## TASK TO CARRY OUT
Using the data below, return all lines in which "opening" appears.
◆ ◆ ◆ ◆ ◆
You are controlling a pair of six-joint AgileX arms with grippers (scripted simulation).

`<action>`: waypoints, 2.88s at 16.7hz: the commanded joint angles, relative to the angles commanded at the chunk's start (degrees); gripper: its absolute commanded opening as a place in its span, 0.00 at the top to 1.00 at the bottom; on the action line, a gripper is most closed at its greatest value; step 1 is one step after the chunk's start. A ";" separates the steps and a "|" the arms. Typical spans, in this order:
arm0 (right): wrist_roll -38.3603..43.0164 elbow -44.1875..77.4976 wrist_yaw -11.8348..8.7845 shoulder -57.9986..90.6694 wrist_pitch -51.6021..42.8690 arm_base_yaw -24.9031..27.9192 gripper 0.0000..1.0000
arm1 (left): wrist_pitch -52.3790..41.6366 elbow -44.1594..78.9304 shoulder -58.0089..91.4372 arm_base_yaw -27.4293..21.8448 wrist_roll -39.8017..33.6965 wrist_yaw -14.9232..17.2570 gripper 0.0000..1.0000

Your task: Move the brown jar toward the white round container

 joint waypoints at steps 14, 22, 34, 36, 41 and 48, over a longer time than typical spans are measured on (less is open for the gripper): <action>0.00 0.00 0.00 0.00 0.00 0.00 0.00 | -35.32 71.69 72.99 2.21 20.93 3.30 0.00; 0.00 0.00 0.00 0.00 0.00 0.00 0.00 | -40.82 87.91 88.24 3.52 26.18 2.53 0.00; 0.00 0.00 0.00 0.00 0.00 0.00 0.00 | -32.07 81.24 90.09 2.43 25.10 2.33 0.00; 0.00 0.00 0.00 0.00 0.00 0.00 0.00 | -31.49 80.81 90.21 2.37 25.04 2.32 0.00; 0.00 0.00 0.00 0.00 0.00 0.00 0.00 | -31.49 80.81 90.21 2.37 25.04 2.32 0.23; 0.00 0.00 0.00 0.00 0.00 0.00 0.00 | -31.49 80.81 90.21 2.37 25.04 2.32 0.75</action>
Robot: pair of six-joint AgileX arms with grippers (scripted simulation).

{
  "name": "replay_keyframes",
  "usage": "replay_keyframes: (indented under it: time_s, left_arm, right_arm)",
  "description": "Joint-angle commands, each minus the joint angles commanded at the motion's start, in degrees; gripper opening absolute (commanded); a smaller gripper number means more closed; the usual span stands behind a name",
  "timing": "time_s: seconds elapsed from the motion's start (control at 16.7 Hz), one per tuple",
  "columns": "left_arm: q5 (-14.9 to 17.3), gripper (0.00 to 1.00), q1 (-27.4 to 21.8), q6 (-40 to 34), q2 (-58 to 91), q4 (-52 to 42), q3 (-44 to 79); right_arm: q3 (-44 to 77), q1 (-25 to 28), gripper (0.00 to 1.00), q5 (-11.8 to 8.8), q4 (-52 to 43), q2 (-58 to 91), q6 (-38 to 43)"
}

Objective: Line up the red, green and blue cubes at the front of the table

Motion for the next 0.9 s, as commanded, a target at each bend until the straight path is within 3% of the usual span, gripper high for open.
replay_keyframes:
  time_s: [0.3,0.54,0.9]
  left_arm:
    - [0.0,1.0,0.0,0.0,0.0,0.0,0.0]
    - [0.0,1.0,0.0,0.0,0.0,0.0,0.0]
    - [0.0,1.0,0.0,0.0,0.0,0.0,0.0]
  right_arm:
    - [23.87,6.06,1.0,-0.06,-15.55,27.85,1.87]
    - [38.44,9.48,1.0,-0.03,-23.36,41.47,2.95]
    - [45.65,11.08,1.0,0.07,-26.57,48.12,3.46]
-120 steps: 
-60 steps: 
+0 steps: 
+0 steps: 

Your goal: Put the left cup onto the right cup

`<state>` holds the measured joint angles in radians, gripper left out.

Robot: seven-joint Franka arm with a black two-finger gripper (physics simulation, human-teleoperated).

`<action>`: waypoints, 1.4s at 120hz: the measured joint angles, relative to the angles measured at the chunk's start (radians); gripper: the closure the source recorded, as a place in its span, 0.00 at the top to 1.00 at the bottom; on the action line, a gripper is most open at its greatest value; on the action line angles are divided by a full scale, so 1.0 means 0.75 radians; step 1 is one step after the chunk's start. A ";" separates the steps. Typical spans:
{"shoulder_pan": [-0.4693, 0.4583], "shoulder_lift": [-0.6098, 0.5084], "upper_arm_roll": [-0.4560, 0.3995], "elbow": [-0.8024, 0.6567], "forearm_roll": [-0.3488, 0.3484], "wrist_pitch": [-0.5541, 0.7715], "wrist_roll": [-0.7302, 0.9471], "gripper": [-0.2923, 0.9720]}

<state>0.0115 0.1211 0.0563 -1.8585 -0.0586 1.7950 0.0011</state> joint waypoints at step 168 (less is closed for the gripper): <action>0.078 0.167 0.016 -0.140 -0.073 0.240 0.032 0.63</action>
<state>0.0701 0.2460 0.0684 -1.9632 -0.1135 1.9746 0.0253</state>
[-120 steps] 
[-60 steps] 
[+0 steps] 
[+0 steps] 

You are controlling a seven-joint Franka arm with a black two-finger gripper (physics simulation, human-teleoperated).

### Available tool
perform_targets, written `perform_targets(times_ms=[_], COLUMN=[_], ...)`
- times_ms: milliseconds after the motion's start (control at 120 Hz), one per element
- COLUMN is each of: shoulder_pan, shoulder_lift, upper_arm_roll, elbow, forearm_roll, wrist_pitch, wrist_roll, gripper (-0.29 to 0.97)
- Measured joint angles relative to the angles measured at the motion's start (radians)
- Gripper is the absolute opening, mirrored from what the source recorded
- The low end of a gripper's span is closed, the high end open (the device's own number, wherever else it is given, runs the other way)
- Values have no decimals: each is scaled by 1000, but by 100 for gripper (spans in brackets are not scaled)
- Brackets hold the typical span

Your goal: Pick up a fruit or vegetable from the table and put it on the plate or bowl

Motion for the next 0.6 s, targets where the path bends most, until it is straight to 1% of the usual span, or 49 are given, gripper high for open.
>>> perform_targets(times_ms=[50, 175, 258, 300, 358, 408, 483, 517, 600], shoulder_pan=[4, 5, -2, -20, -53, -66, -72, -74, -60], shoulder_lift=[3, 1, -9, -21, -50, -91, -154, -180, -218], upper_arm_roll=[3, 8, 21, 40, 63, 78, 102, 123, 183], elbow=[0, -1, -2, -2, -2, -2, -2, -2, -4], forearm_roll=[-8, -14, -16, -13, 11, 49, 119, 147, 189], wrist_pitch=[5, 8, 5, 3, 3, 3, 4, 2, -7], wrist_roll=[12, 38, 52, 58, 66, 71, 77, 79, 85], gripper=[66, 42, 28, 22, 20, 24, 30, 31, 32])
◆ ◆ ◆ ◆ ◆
## RESULT BELOW
`<action>`: waypoints, 2.88s at 16.7hz: the commanded joint angles, relative to the angles commanded at the chunk's start (degrees); gripper: its absolute commanded opening as a place in its span, 0.00 at the top to 1.00 at the bottom; on the action line, a gripper is most closed at its greatest value; step 1 is one step after the chunk's start. A ";" separates the steps and a "|" the arms. Typical spans, in this order:
  "description": "Joint-angle commands, each minus the joint angles commanded at the motion's start, in degrees; gripper opening absolute (commanded); a smaller gripper number means more closed; the usual span stands behind a name",
- Gripper is the absolute opening, mirrored from what the source recorded

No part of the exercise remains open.